EXERCISE PROMPT:
Among the lines below, take the one holding "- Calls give", the one holding "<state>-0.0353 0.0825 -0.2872", and all lines between them. Set them down exactly.

§

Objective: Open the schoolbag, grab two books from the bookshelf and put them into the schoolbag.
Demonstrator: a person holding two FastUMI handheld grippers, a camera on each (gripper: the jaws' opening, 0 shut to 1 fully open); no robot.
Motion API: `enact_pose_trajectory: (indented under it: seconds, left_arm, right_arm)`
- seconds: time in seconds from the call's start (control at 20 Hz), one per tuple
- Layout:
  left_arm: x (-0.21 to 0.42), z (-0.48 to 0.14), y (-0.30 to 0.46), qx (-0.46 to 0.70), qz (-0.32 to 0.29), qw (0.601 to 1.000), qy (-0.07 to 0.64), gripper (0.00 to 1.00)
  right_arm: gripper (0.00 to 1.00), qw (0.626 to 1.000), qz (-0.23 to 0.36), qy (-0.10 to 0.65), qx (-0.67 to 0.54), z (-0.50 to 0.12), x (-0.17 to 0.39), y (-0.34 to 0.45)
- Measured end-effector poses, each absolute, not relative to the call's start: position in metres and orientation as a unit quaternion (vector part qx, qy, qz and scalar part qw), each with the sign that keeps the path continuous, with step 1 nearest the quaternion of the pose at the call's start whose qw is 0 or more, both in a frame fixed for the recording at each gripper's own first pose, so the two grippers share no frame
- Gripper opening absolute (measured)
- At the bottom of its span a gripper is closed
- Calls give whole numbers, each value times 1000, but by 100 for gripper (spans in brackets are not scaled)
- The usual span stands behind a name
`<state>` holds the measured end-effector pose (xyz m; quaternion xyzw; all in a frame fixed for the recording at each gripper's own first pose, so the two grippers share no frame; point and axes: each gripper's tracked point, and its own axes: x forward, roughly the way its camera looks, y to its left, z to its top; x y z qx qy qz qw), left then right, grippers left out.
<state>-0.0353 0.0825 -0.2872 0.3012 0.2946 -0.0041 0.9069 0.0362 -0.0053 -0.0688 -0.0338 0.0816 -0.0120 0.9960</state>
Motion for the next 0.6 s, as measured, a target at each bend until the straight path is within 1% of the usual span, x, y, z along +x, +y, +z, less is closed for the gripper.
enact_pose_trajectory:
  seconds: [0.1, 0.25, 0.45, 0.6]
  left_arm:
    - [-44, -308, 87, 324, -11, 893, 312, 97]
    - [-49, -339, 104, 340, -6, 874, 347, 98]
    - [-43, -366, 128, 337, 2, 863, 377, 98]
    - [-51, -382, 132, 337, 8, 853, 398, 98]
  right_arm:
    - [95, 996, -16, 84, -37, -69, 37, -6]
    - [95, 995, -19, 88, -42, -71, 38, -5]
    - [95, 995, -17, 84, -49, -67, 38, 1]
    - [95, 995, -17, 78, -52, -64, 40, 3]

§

RESPONSE:
- Calls give whole numbers, each value times 1000, but by 100 for gripper (spans in brackets are not scaled)
- The usual span stands behind a name
`<state>` holds the measured end-effector pose (xyz m; quaternion xyzw; all in a frame fixed for the recording at each gripper's own first pose, so the two grippers share no frame; point and axes: each gripper's tracked point, and its own axes: x forward, roughly the way its camera looks, y to its left, z to its top; x y z qx qy qz qw), left then right, grippers left out.
<state>-0.0353 0.0825 -0.2872 0.3012 0.2946 -0.0041 0.9069 0.0362 -0.0053 -0.0688 -0.0338 0.0816 -0.0120 0.9960</state>

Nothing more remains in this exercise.